Tree improvement research contributes to programmes within:
Individual programmes include:
- Breeding and production of conifers
- Dormancy and cold hardness in forest tree seedlings (COLDTREE)
- European Forest Genomics Network (GENOSILVA)
- Genetic conservation
- Genetic improvement of broadleaved species
- Intra and interspecific geneflow in oaks (OAKFLOW)
- Origin and provenance
- Realising ash's potential (RAP)
- Selection and testing of conifers
- Statutory work on Forest Reproductive Materials Regulations.

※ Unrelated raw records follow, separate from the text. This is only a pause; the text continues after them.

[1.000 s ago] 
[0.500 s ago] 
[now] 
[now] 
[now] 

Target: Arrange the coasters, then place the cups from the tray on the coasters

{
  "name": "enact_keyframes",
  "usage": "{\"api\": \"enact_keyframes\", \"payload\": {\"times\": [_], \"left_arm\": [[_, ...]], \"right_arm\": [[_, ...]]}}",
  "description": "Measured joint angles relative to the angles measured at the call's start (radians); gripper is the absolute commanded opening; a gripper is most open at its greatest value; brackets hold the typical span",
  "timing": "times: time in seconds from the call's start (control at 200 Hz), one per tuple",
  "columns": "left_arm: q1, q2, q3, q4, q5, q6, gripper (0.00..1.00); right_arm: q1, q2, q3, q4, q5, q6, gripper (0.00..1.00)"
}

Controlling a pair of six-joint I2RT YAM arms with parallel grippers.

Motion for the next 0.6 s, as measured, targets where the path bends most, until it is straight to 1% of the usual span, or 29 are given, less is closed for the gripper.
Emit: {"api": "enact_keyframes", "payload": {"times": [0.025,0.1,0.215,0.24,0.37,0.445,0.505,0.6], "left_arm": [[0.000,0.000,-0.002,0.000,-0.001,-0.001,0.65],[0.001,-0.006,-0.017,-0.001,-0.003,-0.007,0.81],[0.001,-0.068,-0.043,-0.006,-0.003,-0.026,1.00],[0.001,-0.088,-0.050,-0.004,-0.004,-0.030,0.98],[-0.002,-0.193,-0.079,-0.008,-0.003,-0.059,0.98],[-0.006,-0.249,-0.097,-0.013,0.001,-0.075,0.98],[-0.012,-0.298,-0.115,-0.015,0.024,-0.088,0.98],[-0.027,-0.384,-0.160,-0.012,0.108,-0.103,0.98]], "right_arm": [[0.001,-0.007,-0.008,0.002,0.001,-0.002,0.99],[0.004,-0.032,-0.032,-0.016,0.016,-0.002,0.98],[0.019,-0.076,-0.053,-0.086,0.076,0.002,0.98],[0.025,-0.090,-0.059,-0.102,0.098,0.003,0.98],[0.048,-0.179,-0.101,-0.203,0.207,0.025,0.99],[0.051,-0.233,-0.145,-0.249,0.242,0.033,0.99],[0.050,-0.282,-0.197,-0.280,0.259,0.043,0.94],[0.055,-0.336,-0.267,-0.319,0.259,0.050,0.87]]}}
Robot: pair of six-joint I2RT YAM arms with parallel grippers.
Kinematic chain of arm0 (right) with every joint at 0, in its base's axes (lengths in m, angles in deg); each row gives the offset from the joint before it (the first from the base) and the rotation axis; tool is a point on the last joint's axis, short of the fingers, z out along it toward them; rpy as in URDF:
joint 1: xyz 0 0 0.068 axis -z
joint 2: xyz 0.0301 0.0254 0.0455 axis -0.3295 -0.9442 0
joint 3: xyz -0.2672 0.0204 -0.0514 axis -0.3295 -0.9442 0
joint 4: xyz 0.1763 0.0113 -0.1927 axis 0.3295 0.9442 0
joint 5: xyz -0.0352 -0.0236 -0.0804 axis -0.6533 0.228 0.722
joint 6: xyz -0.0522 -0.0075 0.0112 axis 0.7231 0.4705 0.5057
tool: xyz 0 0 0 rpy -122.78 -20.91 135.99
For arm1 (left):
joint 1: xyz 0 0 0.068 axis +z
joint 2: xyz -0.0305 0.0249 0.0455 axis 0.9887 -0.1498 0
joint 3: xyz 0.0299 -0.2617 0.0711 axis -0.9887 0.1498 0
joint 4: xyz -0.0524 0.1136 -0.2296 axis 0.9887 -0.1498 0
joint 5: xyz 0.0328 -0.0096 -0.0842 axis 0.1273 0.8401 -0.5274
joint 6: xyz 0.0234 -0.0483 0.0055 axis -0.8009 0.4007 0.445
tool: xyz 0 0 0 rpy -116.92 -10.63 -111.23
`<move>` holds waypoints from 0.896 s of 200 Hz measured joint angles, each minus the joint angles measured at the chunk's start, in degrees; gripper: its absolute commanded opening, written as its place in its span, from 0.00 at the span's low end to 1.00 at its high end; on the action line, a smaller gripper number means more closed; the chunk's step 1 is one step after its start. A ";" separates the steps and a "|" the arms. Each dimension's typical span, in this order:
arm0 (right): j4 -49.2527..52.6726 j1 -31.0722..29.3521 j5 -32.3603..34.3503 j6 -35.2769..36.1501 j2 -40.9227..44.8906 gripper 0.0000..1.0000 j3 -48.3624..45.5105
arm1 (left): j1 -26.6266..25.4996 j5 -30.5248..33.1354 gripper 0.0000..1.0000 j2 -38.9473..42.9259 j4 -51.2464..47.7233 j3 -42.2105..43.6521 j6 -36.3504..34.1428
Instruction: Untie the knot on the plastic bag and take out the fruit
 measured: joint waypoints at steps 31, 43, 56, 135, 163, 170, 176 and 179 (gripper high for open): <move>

Major effort is concentrated on the breeding of Sitka spruce (Picea sitchensis (Bong.) Carr.). In this species, breeding work will continue into advanced generations and techniques of marker aided selection and the propagation of individual clones through tissue culture techniques are also being studied.
First generation breeding work has been completed for:
- Scots pine (Pinus sylvestris L.)
- Corsican pine (Pinus nigra var. maritima (Aiton) Melville)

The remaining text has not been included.